Abstract

In collisional ionization equilibrium, the X-ray spectrum from a plasma depends on the differential emission measure (DEM), distributed over temperature. Due to the well-known ill conditioning problem, no precisely resolved DEM can be inverted directly from the spectrum, so often only a gross parameterization of the DEM is used to approximate the data, in hopes that the parameterization can provide useful model-independent constraints on the heating process. However, ill conditioning also introduces ambiguity into the various different parameterizations that could approximate the data, which may spoil the perceived advantages of model independence. Thus, this paper instead suggests a single parameterization for both the heating mechanism and the X-ray sources, based on a model of impulsive heating followed by radiative cooling.

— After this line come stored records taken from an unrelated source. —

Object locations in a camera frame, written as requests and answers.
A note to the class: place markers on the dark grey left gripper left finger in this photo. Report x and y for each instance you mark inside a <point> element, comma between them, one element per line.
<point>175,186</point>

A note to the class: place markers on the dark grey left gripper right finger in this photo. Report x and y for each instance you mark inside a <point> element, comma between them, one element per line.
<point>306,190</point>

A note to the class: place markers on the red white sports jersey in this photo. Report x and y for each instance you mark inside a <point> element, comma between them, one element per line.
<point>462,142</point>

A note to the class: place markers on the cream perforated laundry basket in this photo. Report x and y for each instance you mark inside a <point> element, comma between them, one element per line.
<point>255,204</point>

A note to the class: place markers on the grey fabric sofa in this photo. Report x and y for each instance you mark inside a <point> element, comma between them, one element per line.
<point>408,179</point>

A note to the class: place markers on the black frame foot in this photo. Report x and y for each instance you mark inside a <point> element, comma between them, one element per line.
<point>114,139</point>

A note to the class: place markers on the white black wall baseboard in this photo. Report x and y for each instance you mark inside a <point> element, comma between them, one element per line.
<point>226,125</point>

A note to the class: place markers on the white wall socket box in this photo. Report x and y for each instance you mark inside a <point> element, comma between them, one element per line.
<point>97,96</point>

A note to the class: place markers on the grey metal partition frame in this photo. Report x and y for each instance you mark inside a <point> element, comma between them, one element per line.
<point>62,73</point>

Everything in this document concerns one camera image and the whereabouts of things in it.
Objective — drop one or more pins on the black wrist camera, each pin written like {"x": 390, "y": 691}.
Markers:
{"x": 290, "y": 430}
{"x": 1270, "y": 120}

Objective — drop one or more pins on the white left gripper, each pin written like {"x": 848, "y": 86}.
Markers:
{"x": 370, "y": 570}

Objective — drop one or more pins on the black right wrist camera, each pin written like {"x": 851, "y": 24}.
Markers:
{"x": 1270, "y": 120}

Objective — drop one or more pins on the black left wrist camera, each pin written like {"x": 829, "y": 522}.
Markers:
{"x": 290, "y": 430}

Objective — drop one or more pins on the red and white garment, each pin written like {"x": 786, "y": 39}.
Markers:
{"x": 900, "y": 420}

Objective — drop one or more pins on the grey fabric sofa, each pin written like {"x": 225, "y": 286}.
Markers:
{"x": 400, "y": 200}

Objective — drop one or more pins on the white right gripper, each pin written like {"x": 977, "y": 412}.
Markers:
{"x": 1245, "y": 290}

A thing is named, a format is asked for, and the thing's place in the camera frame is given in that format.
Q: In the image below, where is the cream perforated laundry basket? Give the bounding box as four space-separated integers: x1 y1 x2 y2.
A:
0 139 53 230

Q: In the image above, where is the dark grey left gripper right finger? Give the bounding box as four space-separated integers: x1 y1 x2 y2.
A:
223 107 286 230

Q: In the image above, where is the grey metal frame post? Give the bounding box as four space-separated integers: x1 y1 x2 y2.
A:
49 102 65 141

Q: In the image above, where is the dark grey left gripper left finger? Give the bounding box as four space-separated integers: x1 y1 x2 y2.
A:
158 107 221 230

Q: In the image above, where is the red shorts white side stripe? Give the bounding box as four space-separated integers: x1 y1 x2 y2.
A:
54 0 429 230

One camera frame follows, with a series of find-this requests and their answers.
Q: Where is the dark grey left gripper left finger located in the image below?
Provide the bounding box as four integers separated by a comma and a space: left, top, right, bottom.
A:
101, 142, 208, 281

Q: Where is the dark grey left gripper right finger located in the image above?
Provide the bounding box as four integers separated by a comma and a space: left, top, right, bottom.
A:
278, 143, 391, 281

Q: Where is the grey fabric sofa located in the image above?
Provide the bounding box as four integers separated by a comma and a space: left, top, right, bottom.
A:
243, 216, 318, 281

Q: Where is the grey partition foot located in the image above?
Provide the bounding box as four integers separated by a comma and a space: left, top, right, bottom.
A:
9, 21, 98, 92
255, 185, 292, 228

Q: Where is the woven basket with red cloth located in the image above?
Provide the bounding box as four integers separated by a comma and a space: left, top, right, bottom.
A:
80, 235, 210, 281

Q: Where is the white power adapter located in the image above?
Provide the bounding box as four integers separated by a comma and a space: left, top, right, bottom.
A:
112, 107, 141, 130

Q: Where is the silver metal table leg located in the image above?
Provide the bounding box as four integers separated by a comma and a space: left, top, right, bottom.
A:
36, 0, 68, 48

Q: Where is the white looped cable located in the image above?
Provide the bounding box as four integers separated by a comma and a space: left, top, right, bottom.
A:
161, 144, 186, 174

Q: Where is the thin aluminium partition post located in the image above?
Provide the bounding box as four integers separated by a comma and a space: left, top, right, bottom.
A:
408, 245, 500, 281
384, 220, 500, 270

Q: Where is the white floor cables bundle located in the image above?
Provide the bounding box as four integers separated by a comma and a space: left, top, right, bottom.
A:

This approach is similar to a flow approach but allows injection at multiple initial temperatures and applies even when the steady state is a distribution of different shock strengths, as for a standing shock with a range of obliquities, or for embedded stochastic shocks that are only steady in a statistical sense. This produces an alternative parameterization for X-ray spectra that is especially streamlined for higher density plasmas with efficient radiative cooling and minimal thermal conduction and mixing. The method also provides some internal consistency checks on the validity of its assumptions. A heuristic general version is then applied over a wide range of astrophysical applications to schematically explore potential alternative models for these phenomena.